一日目 朝 #2
ルネがラナとバイバイして、学校へ向かっていると背後から妙な視線を感じた。
朝の通学ルートだけでも、やはりあと数人との出会いを繰り広げなければならないような予感。
視線を感じるたびに振り返るも、誰もいない。
そういったことを繰り返して数回目。
『だるまさんが転んだ』の『ま』のとこで振り向くというフェイントで幼女が釣れた。
「あうっ、あうっ」
とその幼女は、ルネに見つかったことに慌てて顔を真っ赤にして手足をばたばたさせている。
ついでに、頭に生えたイヌミミもパタパタと揺れる。
このコは……、引っ込み思案で有名なシャラ・サーシャだ。
幼馴染という設定。
一応ルネと同い年。見た目は幼女だけれども。
清楚なワンピース姿の小柄な少女。
たしか……世界でも有数のサーシャ商会の一人娘。逆玉の輿ルートへの通行手形。
専属の家庭教師に帝王学を学んでいるため高校へは行っていない。
つまりは、今後日常生活で頻繁に顔を合わすわけではない攻略対象。
本人の希望なのか、家族の意向なのか、髪型は飾り気のないおかっぱもどき。
それが、灰色の髪にマッチしている。
はっきり言って可愛い。可愛らしい。
つい声を掛けてしまった。
「どうしたの? あたし……じゃなくって、僕に何か用?」
するとシャラは、
「あ……」
とだけ言い残して、さっさと駆け逃げてしまった。
さっきのラナと比べるとやけにあっさりしている。
追いかけてみようか? という考えも浮かんだが、学校へ行くという至上命題がある。
家もわかっていることだし、この場は深追いしなくていいだろう。
序盤はできるだけ穏便に進めたい。
自分には秘密手段があるのだ。
今はまだ無理だけど、発動可能になるのはそう遠くないはずだ。
ならば、それまでは無難に過ごすのが賢明なのだ。
ルネはシャラの可愛らしい照れ顔を思い返しながら、その場を立ち去りつつ思った。
『女って30近くになると、こういう女の子が可愛くって仕方なくなっちゃったりするのよね。
現実に戻れたとして、同性愛とか――しかもロリ気味の――に目覚めちゃってたらどうしよう……』
そんなことを考えながら歩いていると、学校が見えてきた。
通学での強制遭遇は二人だけか。

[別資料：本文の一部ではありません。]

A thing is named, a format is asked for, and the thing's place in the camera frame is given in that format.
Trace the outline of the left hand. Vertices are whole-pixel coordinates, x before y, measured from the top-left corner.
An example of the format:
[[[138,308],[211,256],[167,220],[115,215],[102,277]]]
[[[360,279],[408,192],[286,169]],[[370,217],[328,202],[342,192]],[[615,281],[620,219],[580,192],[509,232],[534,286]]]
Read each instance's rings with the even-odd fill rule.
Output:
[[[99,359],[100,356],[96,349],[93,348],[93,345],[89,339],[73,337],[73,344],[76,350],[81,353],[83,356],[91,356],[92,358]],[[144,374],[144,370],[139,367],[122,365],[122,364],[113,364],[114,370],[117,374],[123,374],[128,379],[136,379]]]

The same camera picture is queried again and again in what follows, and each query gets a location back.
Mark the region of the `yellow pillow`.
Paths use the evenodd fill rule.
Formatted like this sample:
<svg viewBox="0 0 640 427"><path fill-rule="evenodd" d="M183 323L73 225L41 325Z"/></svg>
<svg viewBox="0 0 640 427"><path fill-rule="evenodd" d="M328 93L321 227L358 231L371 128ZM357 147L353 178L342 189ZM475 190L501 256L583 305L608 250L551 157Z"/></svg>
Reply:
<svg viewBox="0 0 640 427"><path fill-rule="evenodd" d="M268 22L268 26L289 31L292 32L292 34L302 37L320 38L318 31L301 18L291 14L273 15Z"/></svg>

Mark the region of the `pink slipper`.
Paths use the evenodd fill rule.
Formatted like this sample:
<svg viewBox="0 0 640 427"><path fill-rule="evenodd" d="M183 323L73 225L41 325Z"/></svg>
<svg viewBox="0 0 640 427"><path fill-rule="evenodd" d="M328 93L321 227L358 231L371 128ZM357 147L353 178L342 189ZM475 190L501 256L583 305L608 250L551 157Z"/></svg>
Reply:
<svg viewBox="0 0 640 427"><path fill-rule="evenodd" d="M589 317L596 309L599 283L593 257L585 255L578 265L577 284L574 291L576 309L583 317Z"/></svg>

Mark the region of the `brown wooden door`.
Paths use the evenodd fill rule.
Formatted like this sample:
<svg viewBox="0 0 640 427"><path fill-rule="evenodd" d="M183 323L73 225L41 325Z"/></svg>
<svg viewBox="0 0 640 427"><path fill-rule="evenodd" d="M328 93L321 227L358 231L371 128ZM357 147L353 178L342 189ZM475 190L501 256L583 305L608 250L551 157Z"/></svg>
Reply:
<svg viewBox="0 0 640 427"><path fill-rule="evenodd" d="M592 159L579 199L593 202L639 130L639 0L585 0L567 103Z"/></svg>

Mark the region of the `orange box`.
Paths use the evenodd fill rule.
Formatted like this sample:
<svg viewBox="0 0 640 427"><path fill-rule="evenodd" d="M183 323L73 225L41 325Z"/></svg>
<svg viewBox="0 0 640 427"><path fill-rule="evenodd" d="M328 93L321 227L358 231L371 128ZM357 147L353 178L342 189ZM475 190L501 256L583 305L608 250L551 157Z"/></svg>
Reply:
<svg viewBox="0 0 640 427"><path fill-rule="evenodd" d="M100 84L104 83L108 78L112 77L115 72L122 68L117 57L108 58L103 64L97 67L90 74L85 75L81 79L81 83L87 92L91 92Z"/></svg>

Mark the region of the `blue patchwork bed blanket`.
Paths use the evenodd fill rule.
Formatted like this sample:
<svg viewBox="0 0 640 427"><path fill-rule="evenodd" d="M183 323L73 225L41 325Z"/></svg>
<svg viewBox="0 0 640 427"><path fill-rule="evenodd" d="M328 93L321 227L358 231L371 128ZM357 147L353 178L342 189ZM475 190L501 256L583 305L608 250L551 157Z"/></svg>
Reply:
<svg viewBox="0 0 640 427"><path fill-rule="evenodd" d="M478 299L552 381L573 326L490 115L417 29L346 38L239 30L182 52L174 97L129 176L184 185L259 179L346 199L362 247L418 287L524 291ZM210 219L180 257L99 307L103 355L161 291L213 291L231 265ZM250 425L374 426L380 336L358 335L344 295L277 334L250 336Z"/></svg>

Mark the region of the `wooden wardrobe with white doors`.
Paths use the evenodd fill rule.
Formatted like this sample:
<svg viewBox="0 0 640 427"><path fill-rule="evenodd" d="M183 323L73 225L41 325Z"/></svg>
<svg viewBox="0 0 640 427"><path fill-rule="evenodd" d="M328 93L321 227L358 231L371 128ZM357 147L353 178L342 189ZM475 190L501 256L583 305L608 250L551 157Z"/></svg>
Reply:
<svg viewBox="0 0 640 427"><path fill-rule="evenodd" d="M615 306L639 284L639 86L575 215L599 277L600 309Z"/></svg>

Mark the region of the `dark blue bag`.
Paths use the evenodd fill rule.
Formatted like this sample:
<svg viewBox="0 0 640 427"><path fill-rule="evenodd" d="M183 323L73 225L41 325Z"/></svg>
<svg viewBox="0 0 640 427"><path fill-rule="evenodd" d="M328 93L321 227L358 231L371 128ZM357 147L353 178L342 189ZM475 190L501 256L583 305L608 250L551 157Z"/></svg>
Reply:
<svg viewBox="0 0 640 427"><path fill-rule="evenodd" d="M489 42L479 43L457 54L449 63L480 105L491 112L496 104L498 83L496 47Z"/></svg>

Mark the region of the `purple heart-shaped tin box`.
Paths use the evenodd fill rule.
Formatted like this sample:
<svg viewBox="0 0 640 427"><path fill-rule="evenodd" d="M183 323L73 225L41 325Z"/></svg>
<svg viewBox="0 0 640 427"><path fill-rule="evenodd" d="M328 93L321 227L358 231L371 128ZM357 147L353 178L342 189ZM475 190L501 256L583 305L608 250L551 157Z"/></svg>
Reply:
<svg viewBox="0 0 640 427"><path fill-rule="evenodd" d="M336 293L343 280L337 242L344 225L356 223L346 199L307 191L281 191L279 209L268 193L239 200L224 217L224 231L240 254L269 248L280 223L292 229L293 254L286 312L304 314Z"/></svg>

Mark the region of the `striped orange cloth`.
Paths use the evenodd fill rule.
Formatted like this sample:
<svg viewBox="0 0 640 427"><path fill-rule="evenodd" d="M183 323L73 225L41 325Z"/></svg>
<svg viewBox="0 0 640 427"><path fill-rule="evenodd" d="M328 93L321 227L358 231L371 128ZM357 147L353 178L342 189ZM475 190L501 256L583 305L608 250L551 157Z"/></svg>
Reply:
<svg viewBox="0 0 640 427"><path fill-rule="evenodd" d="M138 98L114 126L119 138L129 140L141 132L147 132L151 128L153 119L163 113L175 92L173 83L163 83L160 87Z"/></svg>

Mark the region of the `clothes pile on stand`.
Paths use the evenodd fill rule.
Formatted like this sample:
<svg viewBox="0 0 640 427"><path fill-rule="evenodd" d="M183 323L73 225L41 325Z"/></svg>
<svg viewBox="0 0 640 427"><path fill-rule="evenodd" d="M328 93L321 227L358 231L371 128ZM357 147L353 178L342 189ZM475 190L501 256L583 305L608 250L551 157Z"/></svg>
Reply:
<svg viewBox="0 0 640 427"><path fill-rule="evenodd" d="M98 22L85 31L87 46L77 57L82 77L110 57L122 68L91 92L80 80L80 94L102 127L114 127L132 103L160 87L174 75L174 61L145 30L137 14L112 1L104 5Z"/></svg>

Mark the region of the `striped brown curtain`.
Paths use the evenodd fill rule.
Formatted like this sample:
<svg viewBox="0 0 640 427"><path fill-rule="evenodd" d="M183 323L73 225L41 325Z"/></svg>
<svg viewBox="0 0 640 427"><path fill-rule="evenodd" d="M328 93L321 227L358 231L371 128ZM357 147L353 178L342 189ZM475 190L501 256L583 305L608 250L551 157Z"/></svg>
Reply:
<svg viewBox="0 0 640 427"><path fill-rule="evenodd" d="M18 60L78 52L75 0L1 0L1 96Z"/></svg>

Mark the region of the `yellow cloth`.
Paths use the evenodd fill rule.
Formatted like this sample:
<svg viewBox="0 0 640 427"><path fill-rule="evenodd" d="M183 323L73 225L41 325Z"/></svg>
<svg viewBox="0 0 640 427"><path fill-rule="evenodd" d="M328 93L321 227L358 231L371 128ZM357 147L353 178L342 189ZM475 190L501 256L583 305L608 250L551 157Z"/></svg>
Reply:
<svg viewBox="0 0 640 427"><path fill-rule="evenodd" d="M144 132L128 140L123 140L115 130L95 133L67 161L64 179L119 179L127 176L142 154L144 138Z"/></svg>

案外少なかったな。
なんて思っていると、校門の横手に人影が見えた。
こちらに話しかけてくるわけでもない。
視線もこっちを向いていない。
白衣姿で眼鏡をかけた少女。佇まいから恰好からなにから怪しい匂いがする。
通り過ぎようとしたその時、途緒の頭に聞き覚えのある声で、
『結構シビアなゲームでね、しょっぱなの遭遇でミスると二度と登場しないキャラとかもいるんですよ!』
という言葉が響く。
この感覚……、途緒の持つゲーム攻略への二大チート能力の一つ。
絶対攻略情報記憶の発現だ。
途緒が秘密手段を手に入れる前、それまでの間お世話になった能力。
一度見たり聞いたりしたゲームの攻略情報は忘れないし、都合のいい時に思い出せるというただそれだけの能力。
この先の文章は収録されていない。